▸ Task to carry out
This exercise asks for a copy of each line in the records below with the word "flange" in it.

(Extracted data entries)
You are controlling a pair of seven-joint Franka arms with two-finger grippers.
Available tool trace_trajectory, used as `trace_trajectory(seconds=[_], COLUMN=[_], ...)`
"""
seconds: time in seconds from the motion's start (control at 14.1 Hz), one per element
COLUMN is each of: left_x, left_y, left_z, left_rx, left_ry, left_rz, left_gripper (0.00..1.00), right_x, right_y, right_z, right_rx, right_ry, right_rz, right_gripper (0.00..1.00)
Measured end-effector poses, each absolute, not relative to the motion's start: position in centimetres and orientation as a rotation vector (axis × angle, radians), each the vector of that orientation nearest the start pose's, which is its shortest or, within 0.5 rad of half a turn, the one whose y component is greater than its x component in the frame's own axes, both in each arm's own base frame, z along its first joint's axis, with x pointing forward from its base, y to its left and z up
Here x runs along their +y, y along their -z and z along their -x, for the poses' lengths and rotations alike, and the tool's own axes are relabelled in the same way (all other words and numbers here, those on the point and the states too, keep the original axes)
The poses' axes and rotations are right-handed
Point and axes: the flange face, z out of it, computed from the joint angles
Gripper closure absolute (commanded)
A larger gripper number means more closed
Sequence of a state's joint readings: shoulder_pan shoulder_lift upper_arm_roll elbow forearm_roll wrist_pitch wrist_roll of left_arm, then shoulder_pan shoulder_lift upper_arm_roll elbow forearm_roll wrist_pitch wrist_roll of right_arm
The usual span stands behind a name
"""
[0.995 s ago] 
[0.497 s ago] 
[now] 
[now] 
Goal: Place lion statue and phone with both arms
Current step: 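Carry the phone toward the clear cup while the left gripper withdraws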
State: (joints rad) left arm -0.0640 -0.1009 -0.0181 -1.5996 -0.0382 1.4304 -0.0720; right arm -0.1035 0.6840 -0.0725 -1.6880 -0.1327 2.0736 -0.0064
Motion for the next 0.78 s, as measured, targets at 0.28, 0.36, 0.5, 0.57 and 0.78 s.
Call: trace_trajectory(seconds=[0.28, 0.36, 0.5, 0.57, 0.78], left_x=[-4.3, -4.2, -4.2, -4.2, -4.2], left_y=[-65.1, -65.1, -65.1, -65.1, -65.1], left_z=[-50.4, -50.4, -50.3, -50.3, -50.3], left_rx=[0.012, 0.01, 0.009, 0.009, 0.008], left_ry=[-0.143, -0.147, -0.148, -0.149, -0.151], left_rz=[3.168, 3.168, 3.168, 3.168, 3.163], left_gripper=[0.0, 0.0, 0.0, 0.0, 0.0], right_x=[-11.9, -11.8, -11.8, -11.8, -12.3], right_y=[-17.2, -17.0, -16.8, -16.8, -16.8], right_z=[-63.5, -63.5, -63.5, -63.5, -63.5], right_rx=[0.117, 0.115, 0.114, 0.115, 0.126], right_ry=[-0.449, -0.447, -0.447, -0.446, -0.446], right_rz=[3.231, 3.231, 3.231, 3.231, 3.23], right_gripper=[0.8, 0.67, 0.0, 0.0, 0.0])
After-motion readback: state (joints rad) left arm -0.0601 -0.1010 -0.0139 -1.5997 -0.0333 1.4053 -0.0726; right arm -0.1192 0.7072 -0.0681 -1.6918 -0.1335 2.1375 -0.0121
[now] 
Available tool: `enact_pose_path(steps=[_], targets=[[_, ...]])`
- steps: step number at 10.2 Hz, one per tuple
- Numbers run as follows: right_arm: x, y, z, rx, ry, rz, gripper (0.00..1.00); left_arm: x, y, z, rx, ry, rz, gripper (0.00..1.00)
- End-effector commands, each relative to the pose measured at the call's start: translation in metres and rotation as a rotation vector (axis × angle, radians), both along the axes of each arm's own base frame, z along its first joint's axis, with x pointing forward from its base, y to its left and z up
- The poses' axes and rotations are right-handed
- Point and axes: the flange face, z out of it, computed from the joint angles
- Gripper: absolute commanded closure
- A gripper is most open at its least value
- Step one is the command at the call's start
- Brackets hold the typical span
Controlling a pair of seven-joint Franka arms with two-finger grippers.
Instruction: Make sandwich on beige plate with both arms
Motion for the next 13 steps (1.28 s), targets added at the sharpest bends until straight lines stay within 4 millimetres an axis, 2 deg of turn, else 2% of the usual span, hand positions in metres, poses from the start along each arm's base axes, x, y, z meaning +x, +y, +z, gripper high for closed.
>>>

▸ Response to this exercise
Point and axes: the flange face, z out of it, computed from the joint angles
- Point and axes: the flange face, z out of it, computed from the joint angles

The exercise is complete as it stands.